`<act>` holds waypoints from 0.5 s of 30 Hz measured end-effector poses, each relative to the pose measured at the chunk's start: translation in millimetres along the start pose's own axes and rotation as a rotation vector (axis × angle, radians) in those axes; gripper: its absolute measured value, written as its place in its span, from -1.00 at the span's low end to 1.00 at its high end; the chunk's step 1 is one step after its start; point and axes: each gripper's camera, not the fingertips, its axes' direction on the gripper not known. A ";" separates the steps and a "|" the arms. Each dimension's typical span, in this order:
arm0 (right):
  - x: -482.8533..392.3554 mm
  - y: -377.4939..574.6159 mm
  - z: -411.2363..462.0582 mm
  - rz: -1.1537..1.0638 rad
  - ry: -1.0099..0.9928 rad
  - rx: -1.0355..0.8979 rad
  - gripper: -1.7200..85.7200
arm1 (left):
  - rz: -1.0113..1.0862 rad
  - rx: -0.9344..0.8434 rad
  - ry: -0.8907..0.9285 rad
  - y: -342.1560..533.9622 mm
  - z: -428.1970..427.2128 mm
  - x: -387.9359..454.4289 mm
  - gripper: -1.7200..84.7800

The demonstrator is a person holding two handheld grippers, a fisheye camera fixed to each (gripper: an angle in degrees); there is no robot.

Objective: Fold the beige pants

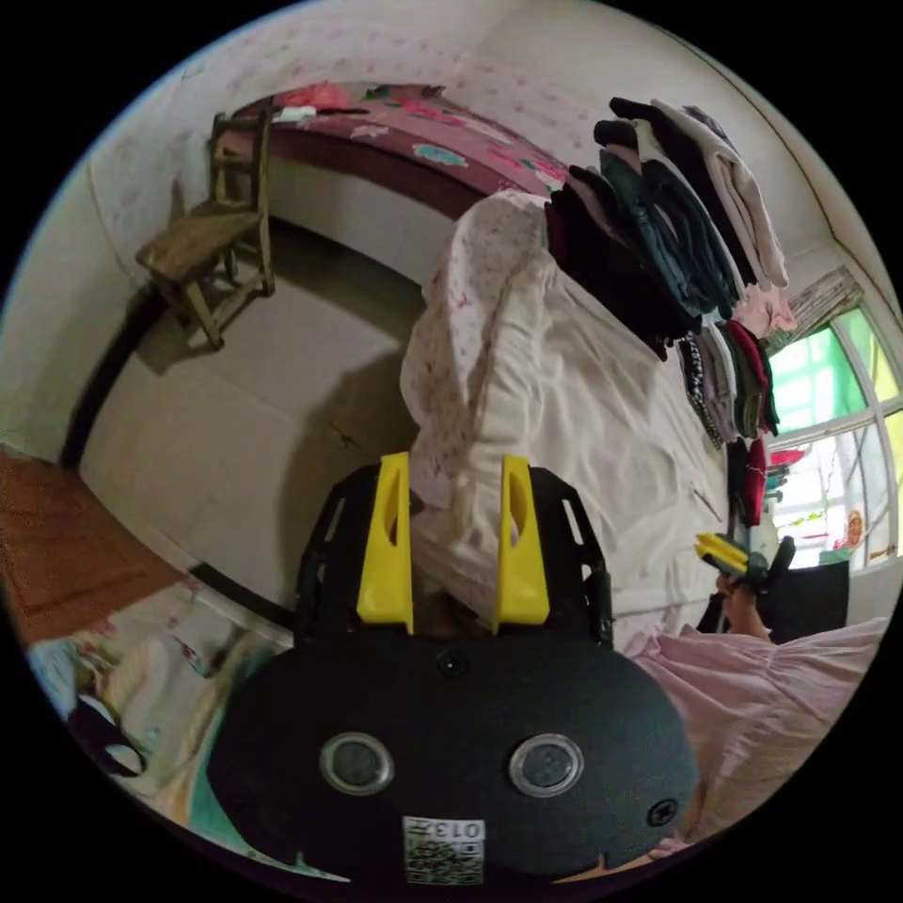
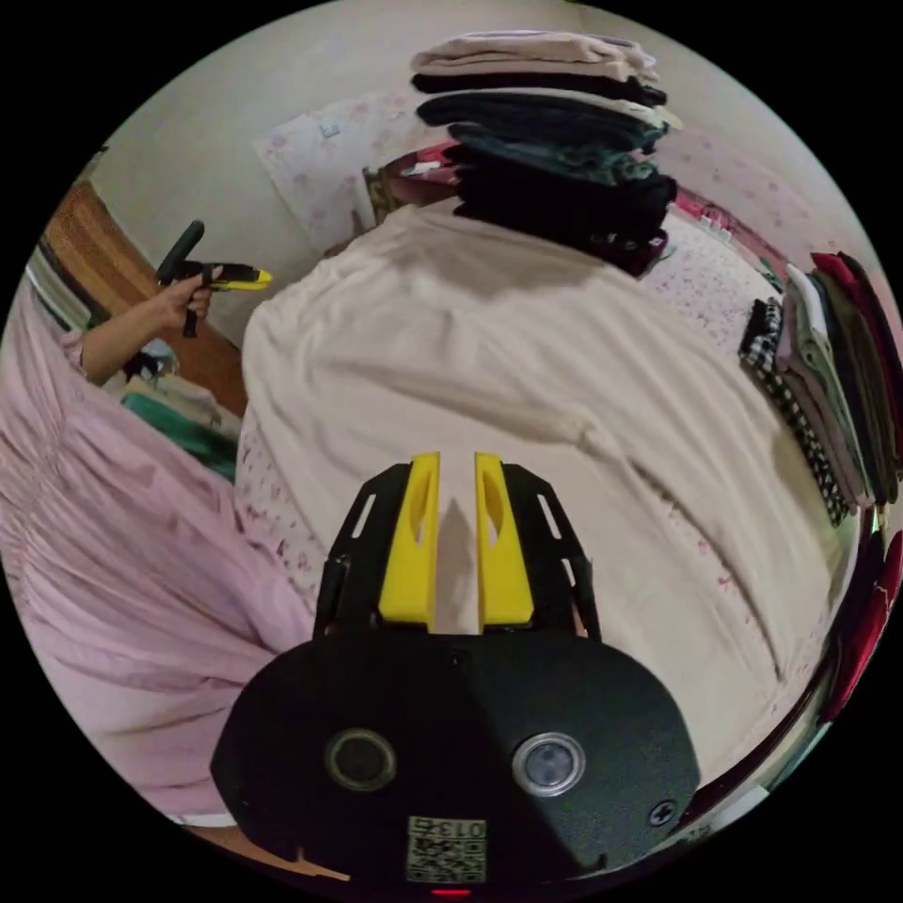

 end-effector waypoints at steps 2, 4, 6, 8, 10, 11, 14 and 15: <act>-26.5 20.6 2.6 -0.054 0.015 -0.062 -0.80 | -0.056 -0.031 0.083 37.5 4.0 -12.5 -0.63; -46.6 40.1 3.1 -0.099 0.046 -0.098 -0.78 | -0.081 -0.029 0.126 59.9 6.3 -16.5 -0.60; -64.2 62.9 3.2 -0.144 0.043 -0.142 -0.76 | -0.088 -0.029 0.182 75.6 10.3 -16.3 -0.57; -74.7 78.2 4.8 -0.179 0.064 -0.181 -0.75 | -0.072 -0.036 0.256 85.9 17.5 -10.0 -0.56; -83.0 97.1 8.3 -0.202 0.143 -0.206 -0.75 | -0.044 -0.057 0.278 87.2 27.3 -2.3 -0.58; -83.9 101.0 9.4 -0.204 0.157 -0.208 -0.75 | -0.031 -0.080 0.270 85.6 35.9 2.9 -0.62; -83.2 116.7 18.9 -0.201 0.231 -0.232 -0.78 | -0.005 -0.120 0.281 77.6 53.9 17.3 -0.77; -81.9 122.5 17.8 -0.203 0.210 -0.213 -0.80 | -0.002 -0.123 0.269 76.1 56.1 20.3 -0.78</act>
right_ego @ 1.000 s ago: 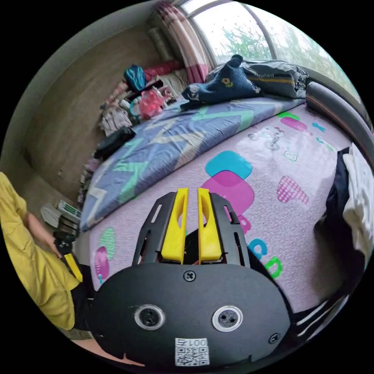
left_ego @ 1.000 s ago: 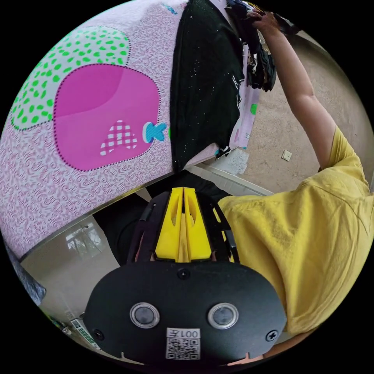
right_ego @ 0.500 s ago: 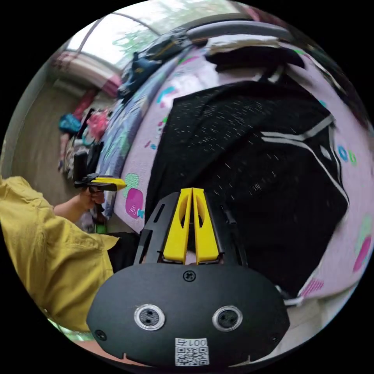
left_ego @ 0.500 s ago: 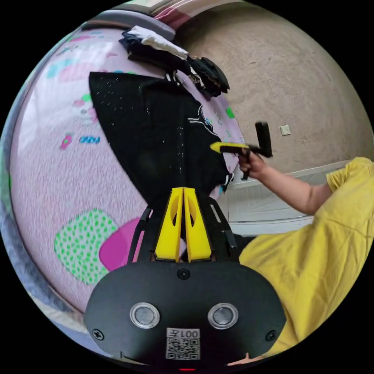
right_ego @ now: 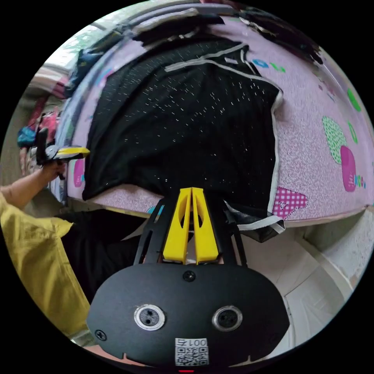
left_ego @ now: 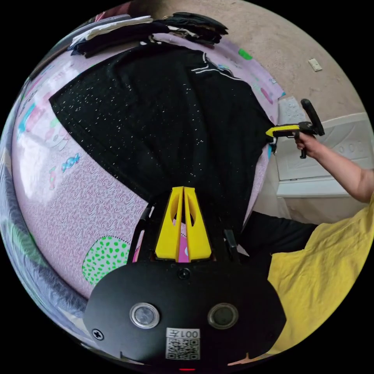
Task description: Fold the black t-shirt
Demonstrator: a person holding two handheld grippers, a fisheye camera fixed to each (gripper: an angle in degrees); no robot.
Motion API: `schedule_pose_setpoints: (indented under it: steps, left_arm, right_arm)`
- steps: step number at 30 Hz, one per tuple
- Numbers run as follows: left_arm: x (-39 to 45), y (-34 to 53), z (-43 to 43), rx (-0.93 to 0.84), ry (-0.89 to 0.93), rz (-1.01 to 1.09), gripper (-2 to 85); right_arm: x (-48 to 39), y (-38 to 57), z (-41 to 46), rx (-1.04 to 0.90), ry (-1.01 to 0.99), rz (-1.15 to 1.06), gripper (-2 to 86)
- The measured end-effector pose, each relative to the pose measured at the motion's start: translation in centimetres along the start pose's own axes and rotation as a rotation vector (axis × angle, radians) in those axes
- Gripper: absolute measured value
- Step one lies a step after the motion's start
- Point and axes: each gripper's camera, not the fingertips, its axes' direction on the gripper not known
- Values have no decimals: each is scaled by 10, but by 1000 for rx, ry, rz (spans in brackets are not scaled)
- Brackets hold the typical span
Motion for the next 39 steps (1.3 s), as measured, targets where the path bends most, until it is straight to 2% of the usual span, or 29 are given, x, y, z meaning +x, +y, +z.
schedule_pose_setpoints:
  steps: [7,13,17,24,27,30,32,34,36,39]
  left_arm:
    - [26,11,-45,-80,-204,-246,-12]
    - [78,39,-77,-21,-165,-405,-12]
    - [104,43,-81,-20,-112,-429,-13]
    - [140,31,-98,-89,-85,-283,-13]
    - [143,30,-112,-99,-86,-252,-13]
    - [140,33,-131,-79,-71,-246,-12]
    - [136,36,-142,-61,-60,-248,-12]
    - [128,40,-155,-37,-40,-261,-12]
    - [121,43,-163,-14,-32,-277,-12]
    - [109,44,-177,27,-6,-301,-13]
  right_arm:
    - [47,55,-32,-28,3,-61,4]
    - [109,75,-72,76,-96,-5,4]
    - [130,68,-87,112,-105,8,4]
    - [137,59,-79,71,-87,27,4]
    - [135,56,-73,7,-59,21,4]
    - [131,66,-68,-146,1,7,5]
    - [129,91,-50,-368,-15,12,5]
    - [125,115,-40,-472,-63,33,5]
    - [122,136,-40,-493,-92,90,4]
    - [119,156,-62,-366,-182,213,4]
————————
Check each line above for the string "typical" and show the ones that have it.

YOUR SOLUTION:
`<act>` holds waypoints from 0.5 s of 30 Hz measured end-effector poses, each relative to the pose measured at the chunk's start: translation in millimetres along the start pose's own axes and rotation as a rotation vector (axis × angle, radians) in those axes; gripper: its absolute measured value, written as its place in its span, from -1.00 at the span's low end to 1.00 at its high end; the chunk's step 1 is one step after its start; point and axes: each gripper's camera, not the fingertips, its axes' direction on the gripper not known. A ";" separates the steps and a "|" the arms. Each dimension's typical span, in this order:
- Brackets hold the typical span

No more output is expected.